---------- INFORMATION SHOWN ----------
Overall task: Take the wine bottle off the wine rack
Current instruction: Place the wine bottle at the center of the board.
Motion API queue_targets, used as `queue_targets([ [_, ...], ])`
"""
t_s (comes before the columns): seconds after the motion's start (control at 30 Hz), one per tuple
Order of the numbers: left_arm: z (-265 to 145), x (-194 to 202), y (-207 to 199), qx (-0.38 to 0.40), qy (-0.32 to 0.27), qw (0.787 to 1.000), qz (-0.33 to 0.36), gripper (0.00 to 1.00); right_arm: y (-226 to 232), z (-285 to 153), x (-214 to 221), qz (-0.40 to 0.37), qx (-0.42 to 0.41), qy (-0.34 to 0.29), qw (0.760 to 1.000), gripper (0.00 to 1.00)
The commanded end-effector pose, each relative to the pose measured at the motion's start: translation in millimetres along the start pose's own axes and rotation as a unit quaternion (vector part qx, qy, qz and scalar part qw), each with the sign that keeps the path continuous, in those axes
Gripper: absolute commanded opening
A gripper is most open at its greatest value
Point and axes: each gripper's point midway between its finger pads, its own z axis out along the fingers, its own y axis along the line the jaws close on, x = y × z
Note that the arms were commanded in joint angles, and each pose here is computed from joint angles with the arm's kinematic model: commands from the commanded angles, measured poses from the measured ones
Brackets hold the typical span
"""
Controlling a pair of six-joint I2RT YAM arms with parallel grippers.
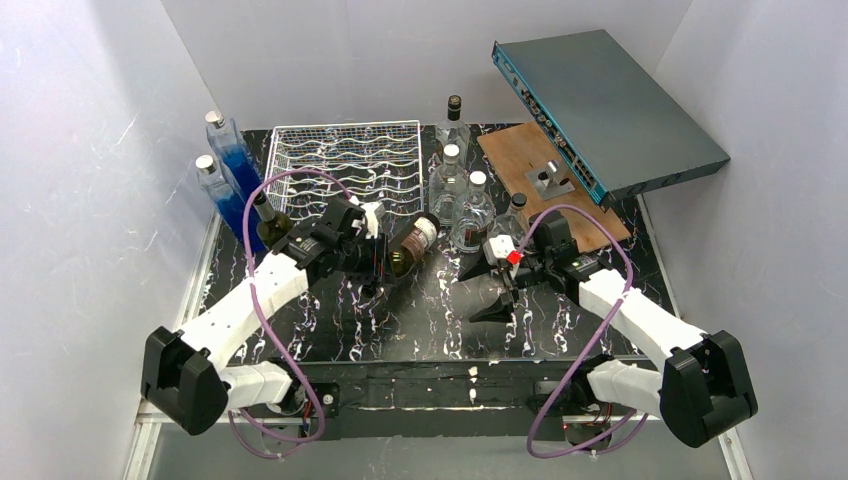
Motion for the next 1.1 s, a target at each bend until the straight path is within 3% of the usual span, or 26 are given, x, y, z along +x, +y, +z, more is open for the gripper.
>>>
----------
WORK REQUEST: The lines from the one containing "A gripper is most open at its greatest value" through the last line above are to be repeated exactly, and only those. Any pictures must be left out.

EXERCISE ANSWER:
A gripper is most open at its greatest value
Point and axes: each gripper's point midway between its finger pads, its own z axis out along the fingers, its own y axis along the line the jaws close on, x = y × z
Note that the arms were commanded in joint angles, and each pose here is computed from joint angles with the arm's kinematic model: commands from the commanded angles, measured poses from the measured ones
Brackets hold the typical span
"""
Controlling a pair of six-joint I2RT YAM arms with parallel grippers.
Motion for the next 1.1 s, a target at each bend until the straight path is within 3% of the usual span, or 26 are given, x, y, z along +x, +y, +z, more is open for the gripper.
>>>

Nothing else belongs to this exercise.